Analysis of the EboV GP structure reveals that the residues in the N-terminal domain of
GP1 that mediate binding to NPC1 are interspersed with the residues that make stabilizing
contacts with GP25. This structural feature is consistent with the possibility that binding of
cleaved GP1 to NPC1 relieves the GP1-imposed constraints on GP2 and promotes virus
fusion to the limiting membrane (Fig. 4c). The role of cathepsin proteases in cleavage of
GP1 to expose the NPC1 binding site during EboV infection is analogous to the role of CD4
in inducing a conformational change in gp120 to expose the co-receptor binding site during
human immunodeficiency virus infection8. An alternative possibility is that binding of
protease-cleaved GP1 to NPC1 is an essential step in infection, but virus membrane fusion is
not completed until an additional signal is received, possibly including further cleavage of
GP by cathepsin proteases, as has been proposed3,4,9. These studies provide an example of
how small molecules identified by screening and medicinal chemistry optimization can be
used as molecular probes to analyze virus-host interactions.
Methods Summary
Screening of small molecules was performed at the New England Regional Centers of
Excellence for Biodefense and Emerging Infectious Diseases at Harvard Medical School.
Infection was assayed using VSV pseudotyped viruses encoding GFP or luciferase.

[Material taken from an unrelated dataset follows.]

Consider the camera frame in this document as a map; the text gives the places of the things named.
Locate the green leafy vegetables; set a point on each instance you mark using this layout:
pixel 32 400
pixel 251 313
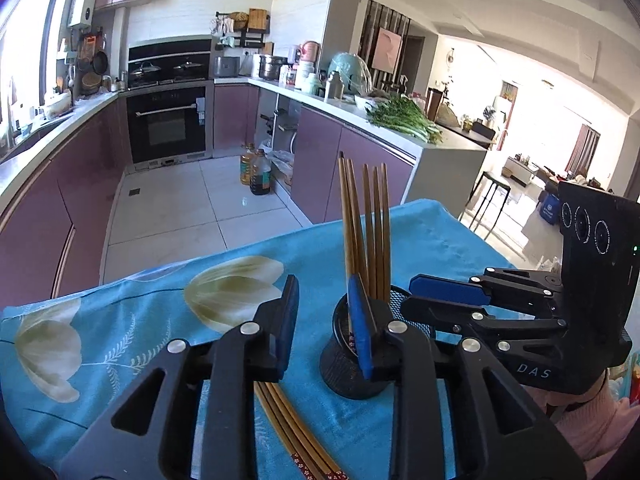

Experiments with native ebolavirus were performed under BSL-4 conditions at the United
States Army Medical Research Institute for Infectious Diseases. Cells were infected with
EboV Zaire-Mayinga GFP and growth was measured by mean fluorescence. EboV GPΔ is
a derivative of EboV GP in which the transmembrane domain has been replaced by a
GCN4-derived trimerization domain followed by a His6 tag for purification. Late
endosomes/lysosomes (LE/LY) were isolated by differential centrifugation and further
purified by Percoll density gradient centrifugation. LE/LY were disrupted by incubation
with methionine methyl ester and coated onto high binding ELISA plates. Following
attachment, unbound LE/LY membranes were removed and plates were blocked. Bound
membranes were incubated with the indicated amounts of native or thermolysin-cleaved
EboV GPΔ protein. Unbound EboV GPΔ protein was removed, membranes were washed
and bound EboV GPΔ protein was recovered in SDS loading buffer and analyzed by
immunoblot using GP1 antiserum. Where applicable, membranes were pre-incubated with
3.0, 3.47, 3.18 or vehicle prior to the addition of EboV GPΔ. To analyze EboV GPΔ
binding to NPC1, LE/LY membranes were dissolved in 10mM CHAPSO and NPC1 was
recovered by immunoprecipitation and the immune complexes were analyzed by
immunoblot probed with EboV GP1 antiserum.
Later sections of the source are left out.